--- Directions for this task ---
Please give the data again in full, precisely as it is written.
··········
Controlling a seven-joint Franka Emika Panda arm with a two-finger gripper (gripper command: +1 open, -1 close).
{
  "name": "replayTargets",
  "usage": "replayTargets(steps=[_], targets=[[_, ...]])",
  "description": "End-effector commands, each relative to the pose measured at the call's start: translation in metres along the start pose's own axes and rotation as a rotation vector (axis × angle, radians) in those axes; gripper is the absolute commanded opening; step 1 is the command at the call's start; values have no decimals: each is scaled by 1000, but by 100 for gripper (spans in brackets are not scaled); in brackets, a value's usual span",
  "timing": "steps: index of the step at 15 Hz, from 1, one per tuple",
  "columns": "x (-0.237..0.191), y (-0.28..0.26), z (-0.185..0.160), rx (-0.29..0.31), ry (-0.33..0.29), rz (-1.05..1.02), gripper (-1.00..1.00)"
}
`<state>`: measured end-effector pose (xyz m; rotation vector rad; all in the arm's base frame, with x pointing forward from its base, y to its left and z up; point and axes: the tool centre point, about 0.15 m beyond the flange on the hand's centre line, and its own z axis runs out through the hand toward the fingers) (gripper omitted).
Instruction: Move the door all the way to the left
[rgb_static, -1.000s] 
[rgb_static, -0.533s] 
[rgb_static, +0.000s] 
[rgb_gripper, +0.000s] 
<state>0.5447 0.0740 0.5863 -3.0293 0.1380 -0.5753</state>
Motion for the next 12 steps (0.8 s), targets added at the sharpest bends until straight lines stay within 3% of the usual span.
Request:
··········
--- Reply ---
Controlling a seven-joint Franka Emika Panda arm with a two-finger gripper (gripper command: +1 open, -1 close).
{
  "name": "replayTargets",
  "usage": "replayTargets(steps=[_], targets=[[_, ...]])",
  "description": "End-effector commands, each relative to the pose measured at the call's start: translation in metres along the start pose's own axes and rotation as a rotation vector (axis × angle, radians) in those axes; gripper is the absolute commanded opening; step 1 is the command at the call's start; values have no decimals: each is scaled by 1000, but by 100 for gripper (spans in brackets are not scaled); in brackets, a value's usual span",
  "timing": "steps: index of the step at 15 Hz, from 1, one per tuple",
  "columns": "x (-0.237..0.191), y (-0.28..0.26), z (-0.185..0.160), rx (-0.29..0.31), ry (-0.33..0.29), rz (-1.05..1.02), gripper (-1.00..1.00)"
}
`<state>`: measured end-effector pose (xyz m; rotation vector rad; all in the arm's base frame, with x pointing forward from its base, y to its left and z up; point and axes: the tool centre point, about 0.15 m beyond the flange on the hand's centre line, and its own z axis runs out through the hand toward the fingers) (gripper omitted).
Instruction: Move the door all the way to the left
[rgb_static, -1.000s] 
[rgb_static, -0.533s] 
[rgb_static, +0.000s] 
[rgb_gripper, +0.000s] 
<state>0.5447 0.0740 0.5863 -3.0293 0.1380 -0.5753</state>
Motion for the next 12 steps (0.8 s), targets added at the sharpest bends until straight lines stay within 3% of the usual span.
Request:

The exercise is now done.